A correção mais útil do projeto não veio de teste automatizado, veio da primeira funcionária. Quando ela sentou para operar um pedido de verdade, ficou claro em minutos que ela não podia — nem devia — empurrar o fluxo sozinha até o fim: decisões que eu tinha deixado abertas eram decisões que só o dono do pedido pode tomar. Entrou um portão de aprovação interna antes das etapas críticas.

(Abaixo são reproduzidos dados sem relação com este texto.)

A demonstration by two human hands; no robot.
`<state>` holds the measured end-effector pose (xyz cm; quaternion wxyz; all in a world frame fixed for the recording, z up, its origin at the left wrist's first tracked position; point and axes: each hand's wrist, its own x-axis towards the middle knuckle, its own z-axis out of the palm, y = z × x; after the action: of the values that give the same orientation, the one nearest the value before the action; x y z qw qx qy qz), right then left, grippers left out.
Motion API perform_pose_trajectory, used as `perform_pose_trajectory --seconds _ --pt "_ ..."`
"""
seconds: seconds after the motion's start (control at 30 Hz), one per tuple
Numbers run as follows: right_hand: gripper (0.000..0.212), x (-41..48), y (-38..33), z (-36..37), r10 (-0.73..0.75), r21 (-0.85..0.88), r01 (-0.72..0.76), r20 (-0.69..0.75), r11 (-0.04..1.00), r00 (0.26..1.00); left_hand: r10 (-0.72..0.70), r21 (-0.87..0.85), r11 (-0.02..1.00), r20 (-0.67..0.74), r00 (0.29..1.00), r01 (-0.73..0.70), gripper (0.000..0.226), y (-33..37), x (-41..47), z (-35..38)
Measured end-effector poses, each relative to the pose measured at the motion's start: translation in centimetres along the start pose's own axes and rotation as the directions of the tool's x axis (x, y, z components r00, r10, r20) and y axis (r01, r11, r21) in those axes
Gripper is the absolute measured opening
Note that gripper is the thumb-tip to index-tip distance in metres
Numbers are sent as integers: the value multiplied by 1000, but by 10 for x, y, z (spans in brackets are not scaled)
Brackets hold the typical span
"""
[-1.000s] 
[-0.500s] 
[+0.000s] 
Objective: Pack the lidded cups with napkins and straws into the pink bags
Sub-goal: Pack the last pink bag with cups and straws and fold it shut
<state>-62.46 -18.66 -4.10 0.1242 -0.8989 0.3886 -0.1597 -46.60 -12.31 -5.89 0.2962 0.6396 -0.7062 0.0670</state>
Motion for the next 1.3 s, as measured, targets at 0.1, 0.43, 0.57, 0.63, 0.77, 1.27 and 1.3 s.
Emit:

A mesma sessão expôs um defeito pior. Quando uma gravação falhava, a tela dizia que tinha dado certo e o dado sumia no reload seguinte — a pessoa refazia o trabalho sem entender o motivo, e do lado do sistema não havia erro nenhum registrado. Falha silenciosa em software que gente usa o dia inteiro corrói a confiança mais rápido que qualquer bug visível. Agora a operação desfaz e avisa.
O sistema está em produção, com funcionários operando pedidos reais todo dia. O repositório é privado da empresa.